Example 1:
We begin by choosing a pivot element. Then, to loop through all of the elements in the list, we use Python for the loop. If a number is <= to the pivot, it is shifted to the left. Otherwise, it shifts to the right side of the pivot. Our Python program returns the new high value. Item + 1 equals the new high value. After that, we must execute our algorithm. A separate procedure can be created to achieve this. This function compares the values of “low_point” and “high_point” to test if “low_pont” is less than “high_point.” We’ll be likely to progress if that’s the case. Otherwise, our sorting will come to a halt. When our sorting comes to a halt, it signifies the list has been sorted.
The prepare() method is then called by our code. This locates a pivot pointer and transfers things to their proper locations. The quicksort() method is thus called twice by our program.
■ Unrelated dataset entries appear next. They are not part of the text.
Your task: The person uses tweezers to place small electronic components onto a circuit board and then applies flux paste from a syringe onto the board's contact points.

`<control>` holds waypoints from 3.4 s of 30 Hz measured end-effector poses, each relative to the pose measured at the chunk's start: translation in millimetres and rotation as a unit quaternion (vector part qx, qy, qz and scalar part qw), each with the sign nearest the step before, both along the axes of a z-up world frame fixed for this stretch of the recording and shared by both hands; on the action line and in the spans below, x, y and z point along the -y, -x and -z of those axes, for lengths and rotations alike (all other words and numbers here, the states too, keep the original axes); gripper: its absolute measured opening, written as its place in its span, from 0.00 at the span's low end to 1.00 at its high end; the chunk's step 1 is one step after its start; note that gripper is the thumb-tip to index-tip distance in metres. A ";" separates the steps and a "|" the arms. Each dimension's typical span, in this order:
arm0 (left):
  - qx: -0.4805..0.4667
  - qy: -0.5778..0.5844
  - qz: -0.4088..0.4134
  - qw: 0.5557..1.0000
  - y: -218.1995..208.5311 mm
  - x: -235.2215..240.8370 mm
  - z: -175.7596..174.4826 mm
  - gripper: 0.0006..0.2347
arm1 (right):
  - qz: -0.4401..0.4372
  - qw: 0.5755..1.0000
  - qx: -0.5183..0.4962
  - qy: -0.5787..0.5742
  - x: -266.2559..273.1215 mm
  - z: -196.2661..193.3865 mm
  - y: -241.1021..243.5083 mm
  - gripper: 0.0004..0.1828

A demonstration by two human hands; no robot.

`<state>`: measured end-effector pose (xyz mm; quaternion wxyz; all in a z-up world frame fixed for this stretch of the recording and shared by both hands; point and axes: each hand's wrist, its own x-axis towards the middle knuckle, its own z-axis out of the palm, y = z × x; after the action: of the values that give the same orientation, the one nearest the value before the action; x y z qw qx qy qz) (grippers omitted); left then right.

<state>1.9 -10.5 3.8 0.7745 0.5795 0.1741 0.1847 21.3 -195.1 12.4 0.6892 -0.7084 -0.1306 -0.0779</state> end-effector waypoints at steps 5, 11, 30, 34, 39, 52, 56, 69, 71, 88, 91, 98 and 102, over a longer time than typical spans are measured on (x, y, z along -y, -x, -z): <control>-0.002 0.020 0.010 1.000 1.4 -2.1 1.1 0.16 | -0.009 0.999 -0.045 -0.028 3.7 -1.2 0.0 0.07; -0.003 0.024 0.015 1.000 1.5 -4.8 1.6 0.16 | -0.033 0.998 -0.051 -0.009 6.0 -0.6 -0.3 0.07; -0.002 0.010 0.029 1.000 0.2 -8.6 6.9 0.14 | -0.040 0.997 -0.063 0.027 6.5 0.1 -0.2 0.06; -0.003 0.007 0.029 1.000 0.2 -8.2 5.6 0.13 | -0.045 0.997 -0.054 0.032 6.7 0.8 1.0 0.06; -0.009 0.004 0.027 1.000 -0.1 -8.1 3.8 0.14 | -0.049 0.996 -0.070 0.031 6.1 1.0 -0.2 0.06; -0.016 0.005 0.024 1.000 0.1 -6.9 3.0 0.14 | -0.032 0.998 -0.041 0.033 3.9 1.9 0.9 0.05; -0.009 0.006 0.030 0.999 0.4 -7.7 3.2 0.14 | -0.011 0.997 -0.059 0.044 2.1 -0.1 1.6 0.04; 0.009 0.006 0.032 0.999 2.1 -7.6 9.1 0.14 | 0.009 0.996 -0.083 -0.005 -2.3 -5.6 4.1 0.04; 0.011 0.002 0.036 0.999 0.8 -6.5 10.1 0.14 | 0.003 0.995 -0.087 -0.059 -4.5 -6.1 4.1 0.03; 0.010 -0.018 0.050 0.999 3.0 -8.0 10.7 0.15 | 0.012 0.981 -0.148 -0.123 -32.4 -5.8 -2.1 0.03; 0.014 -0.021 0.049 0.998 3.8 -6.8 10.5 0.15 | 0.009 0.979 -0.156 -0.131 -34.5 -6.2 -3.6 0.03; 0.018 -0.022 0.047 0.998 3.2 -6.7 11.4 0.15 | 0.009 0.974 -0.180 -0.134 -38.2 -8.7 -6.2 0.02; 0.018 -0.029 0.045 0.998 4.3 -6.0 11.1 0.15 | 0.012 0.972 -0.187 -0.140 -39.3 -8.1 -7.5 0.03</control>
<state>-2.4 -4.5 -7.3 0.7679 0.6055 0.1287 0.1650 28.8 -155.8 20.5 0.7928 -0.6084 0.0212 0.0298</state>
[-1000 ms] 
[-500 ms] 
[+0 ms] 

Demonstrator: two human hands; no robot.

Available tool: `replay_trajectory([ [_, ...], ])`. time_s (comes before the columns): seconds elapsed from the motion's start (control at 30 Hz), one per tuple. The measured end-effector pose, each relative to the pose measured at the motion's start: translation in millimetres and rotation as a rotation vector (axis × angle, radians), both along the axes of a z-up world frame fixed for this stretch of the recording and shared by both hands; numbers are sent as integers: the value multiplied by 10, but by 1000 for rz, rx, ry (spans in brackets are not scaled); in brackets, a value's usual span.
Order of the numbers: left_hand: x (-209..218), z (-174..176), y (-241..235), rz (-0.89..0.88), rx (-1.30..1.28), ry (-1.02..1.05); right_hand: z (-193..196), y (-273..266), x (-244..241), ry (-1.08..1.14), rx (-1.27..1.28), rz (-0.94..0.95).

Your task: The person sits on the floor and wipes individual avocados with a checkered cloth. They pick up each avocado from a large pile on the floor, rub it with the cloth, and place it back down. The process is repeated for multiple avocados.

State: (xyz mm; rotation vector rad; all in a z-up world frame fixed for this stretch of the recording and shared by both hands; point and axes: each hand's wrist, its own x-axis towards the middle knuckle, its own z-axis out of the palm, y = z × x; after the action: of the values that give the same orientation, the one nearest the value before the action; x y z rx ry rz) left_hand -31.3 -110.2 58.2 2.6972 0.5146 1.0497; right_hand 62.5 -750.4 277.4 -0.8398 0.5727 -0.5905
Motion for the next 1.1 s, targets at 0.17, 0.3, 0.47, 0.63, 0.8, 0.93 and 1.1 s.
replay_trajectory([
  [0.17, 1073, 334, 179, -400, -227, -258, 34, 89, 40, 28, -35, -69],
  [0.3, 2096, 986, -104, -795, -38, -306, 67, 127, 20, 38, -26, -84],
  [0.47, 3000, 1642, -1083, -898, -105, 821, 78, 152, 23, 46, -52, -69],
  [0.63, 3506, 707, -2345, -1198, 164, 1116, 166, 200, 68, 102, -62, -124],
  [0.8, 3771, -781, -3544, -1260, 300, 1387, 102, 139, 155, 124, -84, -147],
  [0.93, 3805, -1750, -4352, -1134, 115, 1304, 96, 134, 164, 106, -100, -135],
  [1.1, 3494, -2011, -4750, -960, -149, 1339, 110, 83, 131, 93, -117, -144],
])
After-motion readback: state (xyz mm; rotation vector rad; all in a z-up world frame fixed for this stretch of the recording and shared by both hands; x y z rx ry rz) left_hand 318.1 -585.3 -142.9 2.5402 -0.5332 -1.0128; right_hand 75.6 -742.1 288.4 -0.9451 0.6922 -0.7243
We use QuickSort on the pieces to the left of the pivot for the first time. For the 2nd attempt, we use QuickSort on the objects to the right of the pivot. As a result, because it calls itself, our function is recursive. Let’s now create a primary program that creates a sortable list. We begin by specifying a set of values to sort. The Python len() function is used to determine the length of our set of attributes. After that, the quicksort() method is applied.
pivot = data[high_point]
n = low_point - 1
for i in range(low_point, high_point):
if data[i] <= pivot:
n = n + 1
(data[n], data[i]) = (data[i], data[n])
(data[n + 1], data[high_point]) = (data[high_point], data[n + 1])
return n + 1
def quick_sort(data, low_point, high_point):
if low_point<high_point:
pivot = prepare(data, low_point, high_point)
quick_sort(data, low_point, pivot - 1)
quick_sort(data, pivot + 1, high_point)
my_list = [9, 5, 1, 7, 4, 2]
total = len(my_list)
quick_sort(my_list, 0, total - 1)
print(my_list)
Here you can see that the data is sorted.
Example 2:
We’ll use two functions in this example: partition() and quicksort (). The quicksort() function partitions the collection first, then calls itself recursively on the partitioned pieces. First, let’s look at the division() function. The pivot was set first, as you can see in the code. If the value we’re viewing right now is higher than the pivot. We can move on to the next piece on the left because it’s on the right side of the pivot. We must also ensure that we have not passed the low pointer, which indicates that all elements have been moved to the correct side of the pivot. After that, the method opposite to the one above is carried out. We’ve either found an out-of-order number for both high_point and low_point, or low_point is greater than high_point, in which case we’ll leave the loop. Finally, let’s put the quicksort() code into action. We can use quicksort() on a basic array to implement both functions (partition and quicksort).
pivot = arr1[start]
low_point = start + 1
high_point = end
while True:
while low_point= pivot:
high_point = high_point - 1
while low_point<= high_point and arr1[low_point] <= pivot:
low_point = low_point + 1
if low_point= end:
return
p_func = partition(arr1, start, end)
quick_sort(arr1, start, p_func-1)
quick_sort(arr1, p_func+1, end)
arr1 = [23,22,56,4,26,77,10,33,44,12,57,78,22,83,43,31,98,76]
quick_sort(arr1, 0, len(arr1) - 1)
print(arr1)
This is the result. There’s no guarantee that these two 22s were in this order because the method is unstable. Maybe they were switched at first, but that doesn’t imply anything in an integer array.
Example 3:
We’re going to sort custom objects in this example. There are several different ways to extend this algorithm to sort custom objects in Python. The comparison operators for a specific class might be implemented in a Pythonic style, which means we wouldn’t have to change the algorithm because >, ==, =, etc., would work the best on our class object. One more option is to have the caller provide our algorithm with a method, which would then be utilized to perform the actual item comparison. It’s pretty simple to rewrite the algorithm for usage with bespoke objects. However, keep in mind that the algorithm isn’t completely stable. Let’s begin with the Student class. This class has only two characteristics: the student’s name and age. We’ll sort by age, which we’ll accomplish by giving the sorting algorithm a new lambda function. But first, let’s look at how this function is used in the algorithm. Instead of using the = or >= operators to make a direct comparison, we use the function to determine which student is older. Lambda transmits the object compared to the rapid sort call, which does the exact age attribute comparison.
def __init__(self, name_of_student, age):
self.name_of_student = name_of_student
self.age = age
def __str__(self):
return self.name_of_student
def partition(arr1, start, end, compare_func):
pivot = arr1[start]
low_point = start + 1
high_point = end
while True:
while low_point<= high_point and compare_func(arr1[high_point], pivot):
high_point = high_point - 1
while low_point<= high_point and not compare_func(arr1[low_point], pivot):
low_point = low_point + 1
if low_point= end:
return
Here you can see the sorted list of names.
Conclusion:
An array is subdivided using the Python QuickSort algorithm and then sort each entry in the list; this method calls these sub arrays repeatedly. We have gone through this concept in-depth with examples in this article.